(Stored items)
####
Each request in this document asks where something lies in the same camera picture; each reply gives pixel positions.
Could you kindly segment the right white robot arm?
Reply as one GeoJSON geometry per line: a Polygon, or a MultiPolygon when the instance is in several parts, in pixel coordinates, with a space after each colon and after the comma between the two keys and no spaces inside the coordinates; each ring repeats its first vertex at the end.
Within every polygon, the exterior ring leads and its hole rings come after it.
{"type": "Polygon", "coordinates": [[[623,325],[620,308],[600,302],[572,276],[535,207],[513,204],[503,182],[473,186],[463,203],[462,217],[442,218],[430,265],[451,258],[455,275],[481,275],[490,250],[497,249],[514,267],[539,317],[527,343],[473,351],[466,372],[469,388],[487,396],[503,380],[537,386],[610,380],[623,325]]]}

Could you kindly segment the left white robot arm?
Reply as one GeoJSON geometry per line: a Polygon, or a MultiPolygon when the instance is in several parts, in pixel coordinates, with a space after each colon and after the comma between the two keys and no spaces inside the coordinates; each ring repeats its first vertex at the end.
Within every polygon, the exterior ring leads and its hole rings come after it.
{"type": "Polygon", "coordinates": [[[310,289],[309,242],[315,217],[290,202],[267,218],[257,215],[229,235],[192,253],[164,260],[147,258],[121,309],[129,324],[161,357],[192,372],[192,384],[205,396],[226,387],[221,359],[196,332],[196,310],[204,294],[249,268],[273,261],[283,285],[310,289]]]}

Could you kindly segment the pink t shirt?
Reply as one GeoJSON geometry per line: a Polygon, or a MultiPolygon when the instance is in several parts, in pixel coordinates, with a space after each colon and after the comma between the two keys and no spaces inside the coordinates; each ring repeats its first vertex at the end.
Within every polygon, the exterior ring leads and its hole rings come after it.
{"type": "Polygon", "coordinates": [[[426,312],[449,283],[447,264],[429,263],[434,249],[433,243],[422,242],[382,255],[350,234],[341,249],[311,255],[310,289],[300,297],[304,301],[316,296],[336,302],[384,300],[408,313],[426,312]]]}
####
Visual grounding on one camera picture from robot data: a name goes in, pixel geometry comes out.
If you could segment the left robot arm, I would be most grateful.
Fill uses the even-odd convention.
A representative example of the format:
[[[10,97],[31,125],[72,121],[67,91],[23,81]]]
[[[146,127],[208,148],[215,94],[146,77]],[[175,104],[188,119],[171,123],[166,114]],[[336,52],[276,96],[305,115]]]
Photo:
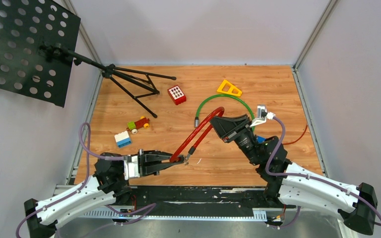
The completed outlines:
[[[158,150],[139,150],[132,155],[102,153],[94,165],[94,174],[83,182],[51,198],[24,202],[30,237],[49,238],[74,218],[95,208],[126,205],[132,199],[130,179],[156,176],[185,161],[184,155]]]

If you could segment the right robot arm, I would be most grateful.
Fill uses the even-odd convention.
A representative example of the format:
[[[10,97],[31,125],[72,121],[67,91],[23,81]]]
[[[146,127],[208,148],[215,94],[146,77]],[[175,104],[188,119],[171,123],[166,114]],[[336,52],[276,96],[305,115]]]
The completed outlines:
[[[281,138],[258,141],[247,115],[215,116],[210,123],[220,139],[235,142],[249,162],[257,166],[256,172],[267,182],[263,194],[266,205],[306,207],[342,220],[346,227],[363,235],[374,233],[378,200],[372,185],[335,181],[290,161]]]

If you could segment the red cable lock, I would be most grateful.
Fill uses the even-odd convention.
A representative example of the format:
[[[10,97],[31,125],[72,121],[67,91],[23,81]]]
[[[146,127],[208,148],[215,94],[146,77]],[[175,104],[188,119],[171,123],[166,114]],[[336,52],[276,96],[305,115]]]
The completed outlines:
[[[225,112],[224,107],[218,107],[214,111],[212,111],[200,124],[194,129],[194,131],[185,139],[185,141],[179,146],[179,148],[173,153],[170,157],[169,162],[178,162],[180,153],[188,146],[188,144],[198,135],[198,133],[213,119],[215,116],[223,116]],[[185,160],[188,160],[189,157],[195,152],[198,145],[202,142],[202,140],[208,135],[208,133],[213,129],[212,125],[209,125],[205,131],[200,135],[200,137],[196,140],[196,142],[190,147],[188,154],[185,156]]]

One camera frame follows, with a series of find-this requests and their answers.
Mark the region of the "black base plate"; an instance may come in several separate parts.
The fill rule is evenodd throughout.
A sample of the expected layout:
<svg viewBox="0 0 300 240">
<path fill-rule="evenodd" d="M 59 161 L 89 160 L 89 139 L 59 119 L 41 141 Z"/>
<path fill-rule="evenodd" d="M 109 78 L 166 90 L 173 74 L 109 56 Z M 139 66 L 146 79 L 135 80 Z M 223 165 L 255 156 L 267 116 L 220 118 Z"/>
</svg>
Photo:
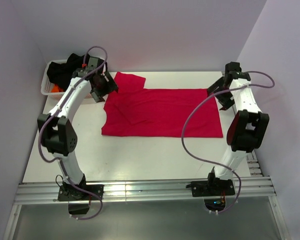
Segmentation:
####
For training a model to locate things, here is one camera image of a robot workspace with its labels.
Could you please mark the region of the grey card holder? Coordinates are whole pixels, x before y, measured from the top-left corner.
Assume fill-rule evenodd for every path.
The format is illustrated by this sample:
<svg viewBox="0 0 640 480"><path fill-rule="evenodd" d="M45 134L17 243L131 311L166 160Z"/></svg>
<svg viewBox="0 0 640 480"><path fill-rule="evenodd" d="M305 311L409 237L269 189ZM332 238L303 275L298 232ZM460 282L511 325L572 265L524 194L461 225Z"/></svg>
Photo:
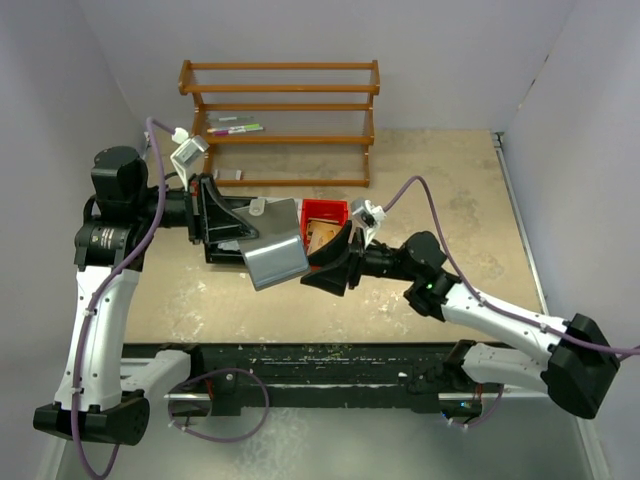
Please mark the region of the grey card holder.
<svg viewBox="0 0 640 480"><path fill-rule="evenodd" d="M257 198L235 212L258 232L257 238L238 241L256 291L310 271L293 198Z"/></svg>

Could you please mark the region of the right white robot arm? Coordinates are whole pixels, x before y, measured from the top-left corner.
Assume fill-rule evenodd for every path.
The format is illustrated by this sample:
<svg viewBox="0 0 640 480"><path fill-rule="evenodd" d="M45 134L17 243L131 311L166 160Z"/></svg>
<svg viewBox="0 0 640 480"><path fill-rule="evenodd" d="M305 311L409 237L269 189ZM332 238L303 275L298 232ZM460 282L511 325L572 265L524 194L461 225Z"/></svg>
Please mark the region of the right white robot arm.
####
◆ **Task directions**: The word to find is "pixels". Copy every line of the records that holds it.

◆ **Answer section**:
Could you please mark the region of the grey card holder? Coordinates are whole pixels, x before y, measured from the top-left corner.
Could you please mark the region of the right white robot arm? Coordinates are whole pixels, x before y, measured from the top-left corner.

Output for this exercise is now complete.